2011年2月5日土曜日

虻川渓谷

久しぶりに気合いを入れて冬の山へ。と言っても昨日は立春。意外にも厳寒を思わせる凍り付いた水辺はここ2日ほどの寒さのゆるみで溶け出してしまった。中央アルプスの南駒あたりの積雪も一挙に減り黒い岩肌が多くなってしまった。まぁ、このままこの冬が終わるとは思えないのでまた冬将軍はやってくるのだろうが。
砂防ダムの上流ではおそらく全面結氷したであろう湖面の氷は溶け出し、この渓谷特有のエメラルドグリーンの水が川底を現し、氷の下で元気に冬を越しつつある魚たちが泳いでいる。
撮影中対岸の山で大きな音が立ち、どこかで土木工事をしているのだろうと思っていたが、だんだんとその音は自分に近づき気がつけば湖面にはった氷の割れる音であった。遠くでは単純に音であったのが、近くでは氷同士が押し合いきしむ音も伴ってくる。ネイチャーパワー、自然の力と情景、生み出す力は何とも力に満ちている。

さらに上流に登ると、北欧フィヨルド氷河の河口にも見えるゴルジュ(この規模をゴルジュと呼ぶのか?)が目に飛び込んできた。勿論表面は氷、さらにその上に積雪を載せているのだがその下をくぐり抜けて流れ出る水は一段と音を大きく響かせ淵に流れ出てくる。
夏であれば落差のある良いせせらぎなのであろうが、今はその姿をかくして水を下流へ追いやっている。標高を抑える事を忘れてしまったが、そう高い場所ではないがおそらく日照時間と風の向きによって気温が上がらないのだろう。気温は-2℃、体感は風を伴いもう少し寒く感じ当然手はかじかんでしまった。

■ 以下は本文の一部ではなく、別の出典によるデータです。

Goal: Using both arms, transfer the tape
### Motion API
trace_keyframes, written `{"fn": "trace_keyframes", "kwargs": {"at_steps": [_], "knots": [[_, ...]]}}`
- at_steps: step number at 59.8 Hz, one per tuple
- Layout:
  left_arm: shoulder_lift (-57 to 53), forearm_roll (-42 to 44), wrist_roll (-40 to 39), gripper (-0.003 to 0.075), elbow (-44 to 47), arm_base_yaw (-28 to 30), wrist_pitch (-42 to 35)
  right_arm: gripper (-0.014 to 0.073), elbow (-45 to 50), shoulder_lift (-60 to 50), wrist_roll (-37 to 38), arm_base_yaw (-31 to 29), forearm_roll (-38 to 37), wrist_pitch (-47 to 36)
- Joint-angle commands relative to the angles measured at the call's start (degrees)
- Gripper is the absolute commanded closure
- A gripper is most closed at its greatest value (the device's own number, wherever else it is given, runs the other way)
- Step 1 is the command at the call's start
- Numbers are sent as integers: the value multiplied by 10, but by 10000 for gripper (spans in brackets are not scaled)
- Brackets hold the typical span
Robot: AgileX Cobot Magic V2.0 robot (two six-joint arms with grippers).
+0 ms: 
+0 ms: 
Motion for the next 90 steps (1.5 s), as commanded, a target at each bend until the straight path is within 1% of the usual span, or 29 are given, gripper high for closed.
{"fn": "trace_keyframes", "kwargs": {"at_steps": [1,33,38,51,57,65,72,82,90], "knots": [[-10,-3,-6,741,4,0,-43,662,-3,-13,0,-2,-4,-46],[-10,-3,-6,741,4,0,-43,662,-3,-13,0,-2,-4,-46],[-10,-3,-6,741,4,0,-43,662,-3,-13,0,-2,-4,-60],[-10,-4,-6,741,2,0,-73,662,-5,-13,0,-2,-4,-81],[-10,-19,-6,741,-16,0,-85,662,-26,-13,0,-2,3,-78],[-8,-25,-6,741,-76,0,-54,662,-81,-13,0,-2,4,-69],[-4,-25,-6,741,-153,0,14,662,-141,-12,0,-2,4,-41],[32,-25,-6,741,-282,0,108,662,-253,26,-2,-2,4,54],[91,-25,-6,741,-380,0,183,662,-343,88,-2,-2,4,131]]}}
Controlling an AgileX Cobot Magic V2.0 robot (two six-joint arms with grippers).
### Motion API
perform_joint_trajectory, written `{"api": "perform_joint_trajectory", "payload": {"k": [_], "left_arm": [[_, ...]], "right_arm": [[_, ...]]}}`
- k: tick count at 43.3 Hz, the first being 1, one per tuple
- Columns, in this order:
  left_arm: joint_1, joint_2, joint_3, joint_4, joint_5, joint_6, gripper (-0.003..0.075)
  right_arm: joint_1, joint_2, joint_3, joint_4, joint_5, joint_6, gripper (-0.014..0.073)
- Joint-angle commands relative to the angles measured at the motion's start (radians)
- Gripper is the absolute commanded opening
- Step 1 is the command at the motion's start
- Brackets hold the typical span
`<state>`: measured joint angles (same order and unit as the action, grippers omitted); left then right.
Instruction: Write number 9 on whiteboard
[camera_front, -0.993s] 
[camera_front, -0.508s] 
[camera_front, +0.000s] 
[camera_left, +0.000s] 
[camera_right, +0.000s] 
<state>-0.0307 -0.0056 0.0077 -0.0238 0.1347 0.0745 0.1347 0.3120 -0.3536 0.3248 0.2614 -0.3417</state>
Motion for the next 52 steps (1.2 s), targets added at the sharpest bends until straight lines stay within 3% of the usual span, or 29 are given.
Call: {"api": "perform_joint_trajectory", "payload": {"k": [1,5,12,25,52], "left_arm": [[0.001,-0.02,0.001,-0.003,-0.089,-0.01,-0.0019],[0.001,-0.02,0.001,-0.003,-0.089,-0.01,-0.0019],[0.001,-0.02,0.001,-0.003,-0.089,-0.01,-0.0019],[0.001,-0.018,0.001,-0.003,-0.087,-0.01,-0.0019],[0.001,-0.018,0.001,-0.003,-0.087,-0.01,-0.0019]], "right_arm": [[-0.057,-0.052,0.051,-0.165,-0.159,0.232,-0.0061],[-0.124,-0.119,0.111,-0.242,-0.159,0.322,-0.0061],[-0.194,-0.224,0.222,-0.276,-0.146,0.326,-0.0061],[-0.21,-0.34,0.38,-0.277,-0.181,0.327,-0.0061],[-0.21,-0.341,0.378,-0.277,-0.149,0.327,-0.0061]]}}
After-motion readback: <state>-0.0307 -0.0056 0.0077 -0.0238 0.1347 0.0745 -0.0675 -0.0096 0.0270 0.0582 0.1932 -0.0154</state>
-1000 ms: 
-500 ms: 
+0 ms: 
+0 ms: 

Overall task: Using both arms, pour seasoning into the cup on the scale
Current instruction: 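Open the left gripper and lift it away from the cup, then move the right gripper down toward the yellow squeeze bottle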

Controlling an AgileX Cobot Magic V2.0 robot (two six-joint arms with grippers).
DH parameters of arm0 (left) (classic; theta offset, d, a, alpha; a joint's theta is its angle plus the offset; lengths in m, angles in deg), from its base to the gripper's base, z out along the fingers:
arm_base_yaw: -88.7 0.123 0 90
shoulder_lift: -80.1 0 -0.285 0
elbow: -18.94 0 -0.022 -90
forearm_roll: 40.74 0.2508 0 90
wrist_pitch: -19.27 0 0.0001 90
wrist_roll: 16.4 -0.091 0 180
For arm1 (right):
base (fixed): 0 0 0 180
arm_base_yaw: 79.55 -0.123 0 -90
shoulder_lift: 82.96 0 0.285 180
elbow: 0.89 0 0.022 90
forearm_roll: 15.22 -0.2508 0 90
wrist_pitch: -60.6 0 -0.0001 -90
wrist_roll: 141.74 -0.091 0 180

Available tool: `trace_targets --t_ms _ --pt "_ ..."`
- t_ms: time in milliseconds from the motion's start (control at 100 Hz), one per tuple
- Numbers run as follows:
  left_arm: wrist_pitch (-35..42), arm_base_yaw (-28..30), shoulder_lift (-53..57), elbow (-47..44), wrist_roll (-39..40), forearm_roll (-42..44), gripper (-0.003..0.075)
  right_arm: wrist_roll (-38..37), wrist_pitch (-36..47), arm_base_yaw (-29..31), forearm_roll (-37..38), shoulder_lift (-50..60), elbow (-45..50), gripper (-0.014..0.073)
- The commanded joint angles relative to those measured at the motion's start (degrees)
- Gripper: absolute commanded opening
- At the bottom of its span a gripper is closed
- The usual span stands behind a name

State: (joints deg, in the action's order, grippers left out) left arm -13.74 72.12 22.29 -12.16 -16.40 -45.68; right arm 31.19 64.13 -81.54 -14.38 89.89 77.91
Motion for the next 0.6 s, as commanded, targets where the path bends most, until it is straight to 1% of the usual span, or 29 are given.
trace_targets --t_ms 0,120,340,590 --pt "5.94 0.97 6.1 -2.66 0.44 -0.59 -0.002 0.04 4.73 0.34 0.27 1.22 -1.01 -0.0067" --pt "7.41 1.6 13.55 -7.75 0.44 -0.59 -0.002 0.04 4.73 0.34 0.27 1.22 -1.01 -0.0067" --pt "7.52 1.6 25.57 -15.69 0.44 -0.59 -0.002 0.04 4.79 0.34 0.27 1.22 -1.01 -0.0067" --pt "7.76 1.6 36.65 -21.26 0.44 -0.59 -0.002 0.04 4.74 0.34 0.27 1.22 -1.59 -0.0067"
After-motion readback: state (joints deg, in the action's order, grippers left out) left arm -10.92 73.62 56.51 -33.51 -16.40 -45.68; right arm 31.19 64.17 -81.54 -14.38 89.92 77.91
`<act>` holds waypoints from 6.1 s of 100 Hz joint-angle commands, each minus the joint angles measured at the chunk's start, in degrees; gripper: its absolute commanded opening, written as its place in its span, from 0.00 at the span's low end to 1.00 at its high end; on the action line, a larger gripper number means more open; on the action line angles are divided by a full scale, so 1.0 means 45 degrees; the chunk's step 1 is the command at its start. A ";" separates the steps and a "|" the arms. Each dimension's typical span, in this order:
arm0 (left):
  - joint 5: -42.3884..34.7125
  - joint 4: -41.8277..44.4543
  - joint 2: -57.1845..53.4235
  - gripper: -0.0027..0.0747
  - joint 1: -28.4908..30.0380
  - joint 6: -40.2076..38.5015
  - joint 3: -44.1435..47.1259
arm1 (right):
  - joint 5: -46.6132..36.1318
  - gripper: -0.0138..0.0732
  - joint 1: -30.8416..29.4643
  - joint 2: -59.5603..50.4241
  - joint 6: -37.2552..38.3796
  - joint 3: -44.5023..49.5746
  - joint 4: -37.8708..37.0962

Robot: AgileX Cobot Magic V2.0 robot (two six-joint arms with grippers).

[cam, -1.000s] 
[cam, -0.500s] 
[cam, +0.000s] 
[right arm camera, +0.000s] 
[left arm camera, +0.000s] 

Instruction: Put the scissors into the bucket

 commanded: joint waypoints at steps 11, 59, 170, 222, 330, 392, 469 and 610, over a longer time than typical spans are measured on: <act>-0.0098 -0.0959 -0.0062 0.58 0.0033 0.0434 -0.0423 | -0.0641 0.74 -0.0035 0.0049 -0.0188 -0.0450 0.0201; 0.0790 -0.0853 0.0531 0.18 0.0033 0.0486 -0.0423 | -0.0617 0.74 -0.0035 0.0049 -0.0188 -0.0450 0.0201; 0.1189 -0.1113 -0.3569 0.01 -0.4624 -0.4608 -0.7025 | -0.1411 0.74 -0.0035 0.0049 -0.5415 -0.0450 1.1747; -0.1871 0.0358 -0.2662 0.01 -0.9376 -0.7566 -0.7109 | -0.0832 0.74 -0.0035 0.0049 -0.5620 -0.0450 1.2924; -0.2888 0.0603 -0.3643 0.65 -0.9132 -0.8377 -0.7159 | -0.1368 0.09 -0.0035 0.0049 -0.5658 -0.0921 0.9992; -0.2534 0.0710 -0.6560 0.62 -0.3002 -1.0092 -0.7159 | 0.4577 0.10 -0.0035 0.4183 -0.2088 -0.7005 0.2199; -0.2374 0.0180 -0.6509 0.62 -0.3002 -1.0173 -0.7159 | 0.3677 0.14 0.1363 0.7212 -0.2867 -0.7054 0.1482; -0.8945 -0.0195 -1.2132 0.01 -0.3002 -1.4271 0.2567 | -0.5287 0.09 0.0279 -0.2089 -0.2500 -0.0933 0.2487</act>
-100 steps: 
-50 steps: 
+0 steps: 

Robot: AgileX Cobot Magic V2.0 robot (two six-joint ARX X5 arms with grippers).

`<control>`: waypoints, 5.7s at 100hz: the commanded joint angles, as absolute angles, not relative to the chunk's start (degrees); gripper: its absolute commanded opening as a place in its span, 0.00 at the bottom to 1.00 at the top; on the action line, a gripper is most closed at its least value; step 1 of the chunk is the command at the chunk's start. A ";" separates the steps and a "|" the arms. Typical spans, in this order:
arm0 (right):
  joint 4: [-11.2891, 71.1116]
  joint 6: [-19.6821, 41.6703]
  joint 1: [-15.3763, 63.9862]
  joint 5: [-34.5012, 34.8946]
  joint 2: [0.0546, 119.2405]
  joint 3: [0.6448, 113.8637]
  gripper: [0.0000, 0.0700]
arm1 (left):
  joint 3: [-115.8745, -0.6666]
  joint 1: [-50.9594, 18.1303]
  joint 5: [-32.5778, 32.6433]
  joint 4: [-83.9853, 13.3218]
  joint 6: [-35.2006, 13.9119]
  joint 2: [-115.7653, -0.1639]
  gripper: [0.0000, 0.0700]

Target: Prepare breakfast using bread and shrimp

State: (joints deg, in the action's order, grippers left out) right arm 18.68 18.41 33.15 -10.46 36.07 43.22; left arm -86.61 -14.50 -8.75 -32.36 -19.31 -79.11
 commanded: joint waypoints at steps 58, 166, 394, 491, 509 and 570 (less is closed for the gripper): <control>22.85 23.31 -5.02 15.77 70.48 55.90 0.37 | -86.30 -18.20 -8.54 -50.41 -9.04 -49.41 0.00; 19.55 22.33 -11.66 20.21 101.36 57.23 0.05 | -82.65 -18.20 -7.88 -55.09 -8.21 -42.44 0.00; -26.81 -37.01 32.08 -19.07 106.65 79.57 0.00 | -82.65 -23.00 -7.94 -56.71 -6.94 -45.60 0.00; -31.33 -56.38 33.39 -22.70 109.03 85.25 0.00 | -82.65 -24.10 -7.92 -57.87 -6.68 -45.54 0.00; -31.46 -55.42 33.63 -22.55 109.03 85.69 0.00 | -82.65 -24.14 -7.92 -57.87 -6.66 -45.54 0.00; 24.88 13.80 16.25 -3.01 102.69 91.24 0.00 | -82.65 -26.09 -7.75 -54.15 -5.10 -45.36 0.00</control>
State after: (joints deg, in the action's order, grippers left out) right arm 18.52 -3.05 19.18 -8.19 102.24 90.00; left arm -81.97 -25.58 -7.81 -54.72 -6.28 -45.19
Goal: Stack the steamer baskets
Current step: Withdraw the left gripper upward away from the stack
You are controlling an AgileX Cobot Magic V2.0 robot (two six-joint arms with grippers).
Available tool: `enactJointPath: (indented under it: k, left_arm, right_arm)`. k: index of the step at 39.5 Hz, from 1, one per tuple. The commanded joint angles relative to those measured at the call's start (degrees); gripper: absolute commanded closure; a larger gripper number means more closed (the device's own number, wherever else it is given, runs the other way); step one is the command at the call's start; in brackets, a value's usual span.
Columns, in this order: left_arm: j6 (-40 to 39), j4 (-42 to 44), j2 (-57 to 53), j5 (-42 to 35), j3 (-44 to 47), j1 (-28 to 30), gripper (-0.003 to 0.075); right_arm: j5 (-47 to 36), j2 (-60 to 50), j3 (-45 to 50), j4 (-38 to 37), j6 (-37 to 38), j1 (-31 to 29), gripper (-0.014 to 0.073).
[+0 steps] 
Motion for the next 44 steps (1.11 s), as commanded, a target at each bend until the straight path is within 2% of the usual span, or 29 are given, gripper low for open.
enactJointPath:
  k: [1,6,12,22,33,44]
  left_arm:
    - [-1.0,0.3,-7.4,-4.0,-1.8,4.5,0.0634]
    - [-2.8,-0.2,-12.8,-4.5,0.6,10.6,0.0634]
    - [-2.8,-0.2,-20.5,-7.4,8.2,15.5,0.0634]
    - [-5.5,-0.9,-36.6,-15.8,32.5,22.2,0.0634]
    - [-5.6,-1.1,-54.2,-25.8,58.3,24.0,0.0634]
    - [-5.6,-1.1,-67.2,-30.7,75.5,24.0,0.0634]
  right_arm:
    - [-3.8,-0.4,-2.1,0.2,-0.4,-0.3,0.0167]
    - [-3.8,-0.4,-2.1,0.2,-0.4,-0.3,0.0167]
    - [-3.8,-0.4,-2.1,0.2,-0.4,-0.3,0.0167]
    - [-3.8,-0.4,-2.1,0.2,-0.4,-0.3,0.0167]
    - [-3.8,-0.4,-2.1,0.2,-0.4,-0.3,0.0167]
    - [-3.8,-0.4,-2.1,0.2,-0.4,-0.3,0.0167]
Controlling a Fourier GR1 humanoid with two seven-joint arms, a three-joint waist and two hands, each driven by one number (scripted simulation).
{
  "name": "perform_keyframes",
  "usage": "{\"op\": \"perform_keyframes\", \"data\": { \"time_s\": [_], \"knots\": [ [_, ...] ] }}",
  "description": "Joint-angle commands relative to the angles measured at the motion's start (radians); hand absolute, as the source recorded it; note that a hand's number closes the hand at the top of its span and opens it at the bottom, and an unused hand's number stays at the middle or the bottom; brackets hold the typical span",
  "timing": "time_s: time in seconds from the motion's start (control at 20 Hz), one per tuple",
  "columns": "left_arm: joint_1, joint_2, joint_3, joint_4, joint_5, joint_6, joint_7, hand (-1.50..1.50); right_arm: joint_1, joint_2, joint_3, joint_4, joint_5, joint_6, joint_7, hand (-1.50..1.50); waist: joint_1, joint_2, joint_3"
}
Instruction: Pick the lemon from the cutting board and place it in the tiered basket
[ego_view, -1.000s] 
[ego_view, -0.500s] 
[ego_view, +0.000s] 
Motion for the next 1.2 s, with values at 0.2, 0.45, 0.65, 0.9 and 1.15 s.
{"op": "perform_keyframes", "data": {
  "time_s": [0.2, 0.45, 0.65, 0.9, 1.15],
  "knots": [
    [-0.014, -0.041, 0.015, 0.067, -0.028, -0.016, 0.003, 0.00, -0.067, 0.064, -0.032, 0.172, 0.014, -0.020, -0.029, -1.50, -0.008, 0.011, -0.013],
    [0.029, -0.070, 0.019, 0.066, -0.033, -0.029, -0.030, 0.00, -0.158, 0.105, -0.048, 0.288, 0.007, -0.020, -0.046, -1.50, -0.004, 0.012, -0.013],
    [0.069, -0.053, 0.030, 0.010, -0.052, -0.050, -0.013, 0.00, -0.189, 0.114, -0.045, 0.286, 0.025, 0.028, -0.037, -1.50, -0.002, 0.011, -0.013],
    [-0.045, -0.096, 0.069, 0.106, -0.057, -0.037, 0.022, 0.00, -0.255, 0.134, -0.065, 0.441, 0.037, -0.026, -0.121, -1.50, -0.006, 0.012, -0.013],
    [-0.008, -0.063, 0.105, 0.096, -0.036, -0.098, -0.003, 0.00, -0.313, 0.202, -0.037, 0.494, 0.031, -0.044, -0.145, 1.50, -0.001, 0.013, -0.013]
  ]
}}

さらに上流。渓谷の両岸の山が高いので日の当たる場所は限られる。これだけ見ると春先の雪融けを思わせ、水車でも有れば完全に春なのだがそうはいかない。積雪は有るものの水位がまだ高いときから凍り出したと思われる水面はそこそこ厚さを保ち、なおかつその表面は「ナメ」ってテカテカ、この場所の厳しさを感じる。水は清く少し深くなると緑を帯びていっそう綺麗さを訴えてくる。

2/7 NHK 撮るしん 放送。1/40 F16 ISO200 450mm
さて、今日望んだ一番の奥。この奥へ登ればキャンプ場、分岐を経て新九郎の滝。とうてい雪道、いや氷道を30分以上歩いて滝をおさめる気にはならない。川沿いに走る道路からは死角だが、川辺に降りて歩けばけっこうこの様な情景が有る。氷瀑の出来方はおおよそつららが出来てそれがその表面水でだんだんと覆われて氷の塊となるが、この川の自然石を覆う綺麗な氷達も出来方は同じようだ。一瞬花嫁のウエディングドレスを思わせるような丸みを帯びたその形は冷たさの厳しさよりはなぜかしら清楚な、それでいて角のない柔らかさも感じさせる。